Records from a data collection
======
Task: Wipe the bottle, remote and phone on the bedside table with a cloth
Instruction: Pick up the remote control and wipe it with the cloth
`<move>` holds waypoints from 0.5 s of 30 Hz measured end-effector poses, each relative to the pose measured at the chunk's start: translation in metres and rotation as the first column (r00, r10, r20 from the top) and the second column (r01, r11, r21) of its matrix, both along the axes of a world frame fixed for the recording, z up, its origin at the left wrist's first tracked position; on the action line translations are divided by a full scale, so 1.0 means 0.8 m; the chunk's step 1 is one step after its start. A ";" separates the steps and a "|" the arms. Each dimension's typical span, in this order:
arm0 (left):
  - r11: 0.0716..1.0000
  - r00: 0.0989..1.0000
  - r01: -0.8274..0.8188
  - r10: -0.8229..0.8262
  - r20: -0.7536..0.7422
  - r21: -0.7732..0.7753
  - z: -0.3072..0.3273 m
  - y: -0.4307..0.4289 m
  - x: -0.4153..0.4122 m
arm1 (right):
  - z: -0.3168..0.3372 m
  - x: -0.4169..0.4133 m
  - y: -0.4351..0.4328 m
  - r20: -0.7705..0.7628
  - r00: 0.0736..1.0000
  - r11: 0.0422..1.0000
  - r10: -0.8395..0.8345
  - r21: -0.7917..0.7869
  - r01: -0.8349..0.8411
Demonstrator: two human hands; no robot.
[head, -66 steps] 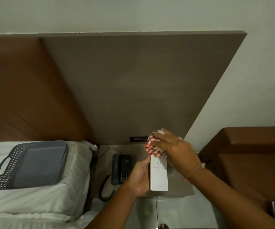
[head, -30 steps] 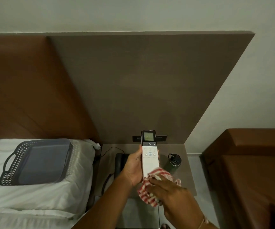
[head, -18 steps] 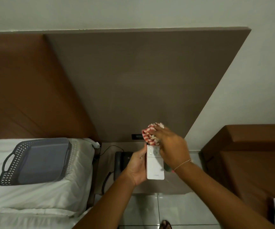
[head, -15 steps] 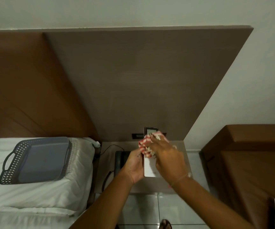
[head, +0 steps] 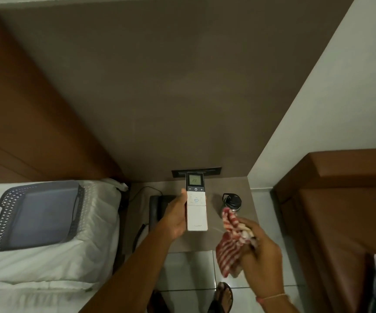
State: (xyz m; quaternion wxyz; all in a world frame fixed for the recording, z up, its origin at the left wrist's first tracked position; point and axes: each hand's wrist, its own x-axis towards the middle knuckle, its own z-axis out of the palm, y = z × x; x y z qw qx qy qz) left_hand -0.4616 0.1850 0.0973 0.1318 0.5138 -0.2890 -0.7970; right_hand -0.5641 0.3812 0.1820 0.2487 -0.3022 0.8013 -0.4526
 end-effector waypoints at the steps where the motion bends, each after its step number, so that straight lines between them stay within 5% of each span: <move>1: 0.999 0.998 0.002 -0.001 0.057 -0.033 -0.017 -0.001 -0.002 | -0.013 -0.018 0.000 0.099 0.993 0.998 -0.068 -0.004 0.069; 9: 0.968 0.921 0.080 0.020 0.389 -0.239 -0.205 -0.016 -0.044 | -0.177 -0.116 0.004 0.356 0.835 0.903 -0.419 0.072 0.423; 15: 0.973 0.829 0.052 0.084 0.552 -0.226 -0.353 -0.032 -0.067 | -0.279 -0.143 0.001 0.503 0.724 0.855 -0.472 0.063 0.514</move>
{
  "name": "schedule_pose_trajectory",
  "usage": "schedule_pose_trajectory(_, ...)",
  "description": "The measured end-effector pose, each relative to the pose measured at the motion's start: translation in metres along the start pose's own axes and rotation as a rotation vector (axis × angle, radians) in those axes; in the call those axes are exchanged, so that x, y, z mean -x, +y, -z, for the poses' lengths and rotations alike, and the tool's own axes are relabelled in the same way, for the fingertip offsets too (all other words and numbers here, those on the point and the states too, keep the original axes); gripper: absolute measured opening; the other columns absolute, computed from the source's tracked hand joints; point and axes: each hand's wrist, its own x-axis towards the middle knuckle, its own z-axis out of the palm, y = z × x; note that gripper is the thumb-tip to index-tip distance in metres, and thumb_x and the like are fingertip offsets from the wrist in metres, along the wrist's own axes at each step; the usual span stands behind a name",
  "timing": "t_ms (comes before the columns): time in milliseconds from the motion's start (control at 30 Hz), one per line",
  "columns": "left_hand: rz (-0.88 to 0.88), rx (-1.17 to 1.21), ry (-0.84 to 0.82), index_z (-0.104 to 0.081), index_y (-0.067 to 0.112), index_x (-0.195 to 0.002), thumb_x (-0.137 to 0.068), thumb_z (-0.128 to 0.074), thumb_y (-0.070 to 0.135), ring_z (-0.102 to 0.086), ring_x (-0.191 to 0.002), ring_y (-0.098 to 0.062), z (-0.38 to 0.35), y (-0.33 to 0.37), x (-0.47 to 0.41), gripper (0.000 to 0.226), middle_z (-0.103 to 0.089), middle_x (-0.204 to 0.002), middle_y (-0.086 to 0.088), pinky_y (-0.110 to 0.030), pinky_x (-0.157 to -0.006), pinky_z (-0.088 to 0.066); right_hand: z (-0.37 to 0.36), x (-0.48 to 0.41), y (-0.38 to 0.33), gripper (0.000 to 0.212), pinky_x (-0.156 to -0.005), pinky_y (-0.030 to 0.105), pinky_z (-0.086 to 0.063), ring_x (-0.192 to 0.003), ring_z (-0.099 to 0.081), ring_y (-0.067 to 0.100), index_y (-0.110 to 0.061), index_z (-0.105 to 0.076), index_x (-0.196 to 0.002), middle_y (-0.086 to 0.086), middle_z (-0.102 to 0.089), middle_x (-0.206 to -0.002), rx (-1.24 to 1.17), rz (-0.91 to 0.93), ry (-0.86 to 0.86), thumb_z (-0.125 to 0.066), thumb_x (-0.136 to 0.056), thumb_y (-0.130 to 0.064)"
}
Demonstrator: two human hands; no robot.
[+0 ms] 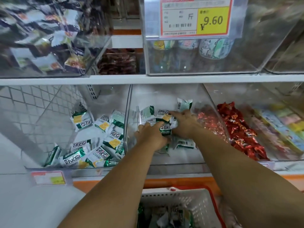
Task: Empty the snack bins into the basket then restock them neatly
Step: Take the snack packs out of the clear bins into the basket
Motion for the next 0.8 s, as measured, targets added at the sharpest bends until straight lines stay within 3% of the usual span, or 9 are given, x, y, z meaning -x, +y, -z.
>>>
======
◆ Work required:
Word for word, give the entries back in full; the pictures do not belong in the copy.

◆ Problem solution:
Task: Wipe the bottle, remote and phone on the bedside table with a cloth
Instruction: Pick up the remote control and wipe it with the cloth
`<move>` holds waypoints from 0.5 s of 30 Hz measured end-effector poses, each relative to the pose measured at the chunk's start: translation in metres and rotation as the first column (r00, r10, r20 from the top) and the second column (r01, r11, r21) of its matrix, both along the axes of a world frame fixed for the recording, z up, its origin at the left wrist's first tracked position; on the action line translations are divided by a full scale, so 1.0 means 0.8 m; the chunk's step 1 is one step after its start. A ";" separates the steps and a "|" the arms. Each dimension's typical span, in this order:
arm0 (left):
  - r11: 0.0716..1.0000
  - r00: 0.0989..1.0000
  - r01: -0.8274..0.8188
  - r10: -0.8229..0.8262
  - r20: -0.7536..0.7422
  - r21: -0.7732..0.7753
  - z: -0.3072..0.3273 m
  - y: -0.4307..0.4289 m
  - x: -0.4153..0.4122 m
arm1 (right):
  - z: -0.3168..0.3372 m
  - x: -0.4169..0.4133 m
  - y: -0.4351..0.4328 m
  - r20: -0.7705..0.7628
  - r00: 0.0736..1.0000
  - r11: 0.0422..1.0000
  - r10: -0.8395..0.8345
  - r21: -0.7917..0.7869
  - r01: -0.8349..0.8411
Demonstrator: two human hands; no robot.
[head, -66 steps] 
[head, -30 steps] 
[head, -18 steps] 
[head, -15 steps] 
[head, +0 steps] 
State: (xyz m; quaternion wxyz; all in a world frame fixed for the recording, z up, its origin at the left wrist's first tracked position; point and axes: each hand's wrist, its own x-axis towards the middle knuckle, its own z-axis out of the palm, y = z × x; x y z qw qx qy qz) left_hand -0.4616 0.1850 0.0973 0.1318 0.5138 -0.2890 -0.7970; right_hand -0.5641 0.3812 0.1820 0.2487 -0.3022 0.8013 -0.4526
 end-effector waypoints at the steps where the motion bends, each after its step number, so that straight lines between them stay within 5% of each span: <move>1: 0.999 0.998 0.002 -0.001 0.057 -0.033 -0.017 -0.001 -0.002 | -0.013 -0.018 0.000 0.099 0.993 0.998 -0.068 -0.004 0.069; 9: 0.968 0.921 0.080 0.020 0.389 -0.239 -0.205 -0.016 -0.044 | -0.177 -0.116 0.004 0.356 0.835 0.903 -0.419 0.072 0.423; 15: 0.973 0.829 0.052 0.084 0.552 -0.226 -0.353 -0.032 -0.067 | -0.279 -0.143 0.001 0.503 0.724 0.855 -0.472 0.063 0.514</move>
{
  "name": "schedule_pose_trajectory",
  "usage": "schedule_pose_trajectory(_, ...)",
  "description": "The measured end-effector pose, each relative to the pose measured at the motion's start: translation in metres along the start pose's own axes and rotation as a rotation vector (axis × angle, radians) in those axes; in the call those axes are exchanged, so that x, y, z mean -x, +y, -z, for the poses' lengths and rotations alike, and the tool's own axes are relabelled in the same way, for the fingertip offsets too (all other words and numbers here, those on the point and the states too, keep the original axes); gripper: absolute measured opening; the other columns absolute, computed from the source's tracked hand joints; point and axes: each hand's wrist, its own x-axis towards the middle knuckle, its own z-axis out of the palm, y = z × x; note that gripper is the thumb-tip to index-tip distance in metres, and thumb_x and the like are fingertip offsets from the wrist in metres, along the wrist's own axes at each step; the usual span stands behind a name",
  "timing": "t_ms (comes before the columns): time in milliseconds from the motion's start (control at 30 Hz), one per line",
  "columns": "left_hand: rz (-0.88 to 0.88), rx (-1.17 to 1.21), ry (-0.84 to 0.82), index_z (-0.104 to 0.081), index_y (-0.067 to 0.112), index_x (-0.195 to 0.002), thumb_x (-0.137 to 0.068), thumb_z (-0.128 to 0.074), thumb_y (-0.070 to 0.135), ring_z (-0.102 to 0.086), ring_x (-0.191 to 0.002), ring_y (-0.098 to 0.062), z (-0.38 to 0.35), y (-0.33 to 0.37), x (-0.47 to 0.41), gripper (0.000 to 0.226), middle_z (-0.103 to 0.089), middle_x (-0.204 to 0.002), middle_y (-0.086 to 0.088), pinky_y (-0.110 to 0.030), pinky_x (-0.157 to -0.006), pinky_z (-0.088 to 0.066); right_hand: z (-0.37 to 0.36), x (-0.48 to 0.41), y (-0.38 to 0.33), gripper (0.000 to 0.212), pinky_x (-0.156 to -0.005), pinky_y (-0.030 to 0.105), pinky_z (-0.086 to 0.063), ring_x (-0.192 to 0.003), ring_z (-0.099 to 0.081), ring_y (-0.067 to 0.100), index_y (-0.110 to 0.061), index_z (-0.105 to 0.076), index_x (-0.196 to 0.002), middle_y (-0.086 to 0.086), middle_z (-0.102 to 0.089), middle_x (-0.206 to -0.002), rx (-1.24 to 1.17), rz (-0.91 to 0.93), ry (-0.86 to 0.86), thumb_z (-0.125 to 0.066), thumb_x (-0.136 to 0.056), thumb_y (-0.130 to 0.064)"
}
Demonstrator: two human hands; no robot.
[+0 ms] 
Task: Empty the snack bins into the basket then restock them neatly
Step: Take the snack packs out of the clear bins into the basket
Motion for the next 0.8 s, as measured, targets added at the sharpest bends until straight lines stay within 3% of the usual span, or 9 are given, x, y, z meaning -x, +y, -z.
>>>

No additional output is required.